Bernard et Trouvé n’ont pas attendu les théoriciens de l’holisme pour se réclamer d’un soin qui prenne en compte les aspects bio-psycho-sociaux du patient. Chaque chapitre s’ouvre par la description du fonctionnement physiologique du comportement traité (comportement alimentaire, excrémentiel, sexuel, langage, sommeil, etc.). On part toujours du corps. Chaque conduite est ainsi abordée dans ses dimensions physiologique, psychodynamique et relationnelle (et/ou sociale). Les sciences humaines, si longtemps absentes des études médicales, ont droit de cité dans la sémiologie psychiatrique et éclairent toujours les comportements analysés : sociologie autour du sommeil, des conduites agressives et suicidaires, philosophie autour du délire et des hallucinations, du suicide, linguistique autour du langage, éthologie dans les conduites agressives, etc. Les sciences humaines permettent de prendre du champ, de se décentrer. Elles élargissent notre regard même si nos connaissances en physiologie sont beaucoup, beaucoup plus étendues qu’au moment où l’ouvrage a été écrit. Détaillons le chapitre dédié à la sémiologie des troubles du comportement agressif, il explore d’abord les fondements biologiques de l’agressivité (et notamment le modèle neurobiologique), il décrit ensuite l’agressivité chez l’animal (modèle éthologique) avant de s’intéresser aux interprétations psychanalytiques du comportement agressif. L’agressivité en clinique psychiatrique est longuement décrite : sa banalité sous les traits de la cruauté et de l’esprit de revanche, sa conversion psychosomatique, l’agressivité chez l’enfant et l’adolescent, l’agressivité caractérielle et névrotique, notamment celle massive dans la névrose obsessionnelle, les déséquilibrés psychiques, l’agressivité érotisée dans le sado-masochisme, les conduites criminelles et délinquantes, dans les dérèglements de l’humeur, dans les psychoses aiguës (confusions mentales, ivresses toxiques, « frénésies » meurtrières telles que l’amok dans certaines cultures), l’agressivité dans les délires chroniques (paranoïa), dans la schizophrénie, dans l’épilepsie, les états d’arriération et chez le vieillard. On évite ainsi d’essentialiser l’agressivité, l’agression ou la violence. Le soignant est capable de repérer, de reconnaître ce qui est à l’œuvre chez le patient, il peut ainsi plus facilement en réguler les manifestations sans avoir un recours systématique à l’isolement et à la contention.

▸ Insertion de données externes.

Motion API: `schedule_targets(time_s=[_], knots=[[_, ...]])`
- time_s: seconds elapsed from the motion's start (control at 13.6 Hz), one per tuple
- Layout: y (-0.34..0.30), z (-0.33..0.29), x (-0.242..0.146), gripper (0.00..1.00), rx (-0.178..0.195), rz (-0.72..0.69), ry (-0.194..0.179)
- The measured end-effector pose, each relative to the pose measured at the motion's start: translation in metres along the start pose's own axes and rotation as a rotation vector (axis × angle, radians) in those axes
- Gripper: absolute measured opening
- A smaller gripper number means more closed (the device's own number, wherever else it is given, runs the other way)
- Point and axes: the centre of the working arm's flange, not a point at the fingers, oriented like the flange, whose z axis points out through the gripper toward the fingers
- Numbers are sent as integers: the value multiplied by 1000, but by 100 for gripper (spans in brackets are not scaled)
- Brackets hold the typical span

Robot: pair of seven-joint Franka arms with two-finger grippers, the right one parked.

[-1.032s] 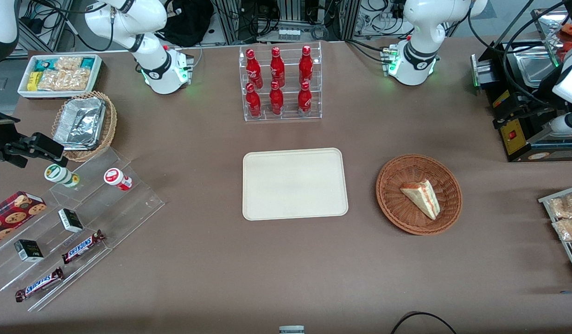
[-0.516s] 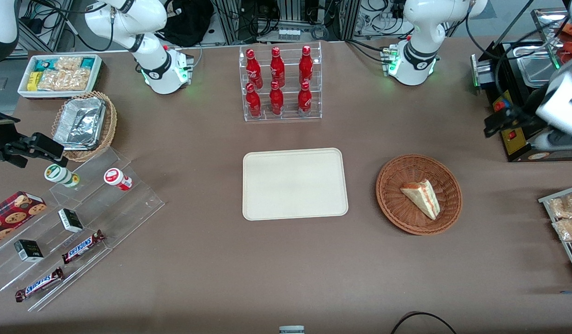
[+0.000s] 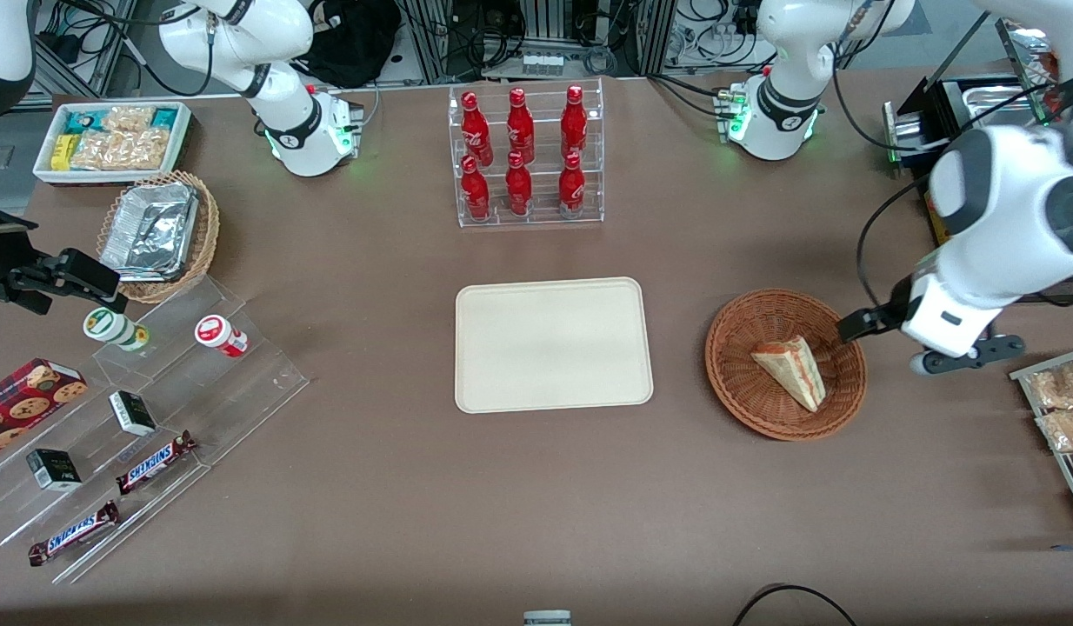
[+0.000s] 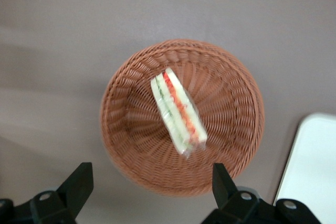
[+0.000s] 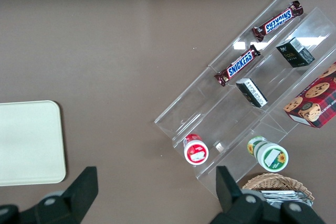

L’intérêt pour les soignants

Publié, il y a plus de quarante ans, l’ouvrage reste une référence incontournable pour comprendre les troubles des conduites. Lorsque j’écris pour les soins, il n’est jamais très loin de moi. Je m’y plonge et m’y replonge avec délices. Je ne sais si j’apprécie le plus sa richesse clinique qui me permet d’avoir un regard plus affuté ou l’humanisme profond qui s’en dégage qui me permet d’être un soignant plus à l’écoute.

Pour Bernard et Trouvé, l’infirmier n’est pas un simple distributeur de médicaments, ni une force brute chargée de pacifier les unités de soins. C’est un soignant actif au même titre que les autres professionnels. Il propose des entretiens, des activités occupationnelles (au sens anglo-saxon du terme), des activités de médiation.  Il participe pleinement au rétablissement des patients.  

Dominique Friard

Notes :

  1. BERNARD (P), TROUVE (S), Sémiologie psychiatrique, Masson, Paris, 1976, 4ème édition.

  2. AYME (J), Chroniques de la psychiatrie publique. A travers l’histoire d’un syndicat, Erès, Coll. Des travaux et des jours, Ramonville Saint Ange, 1995.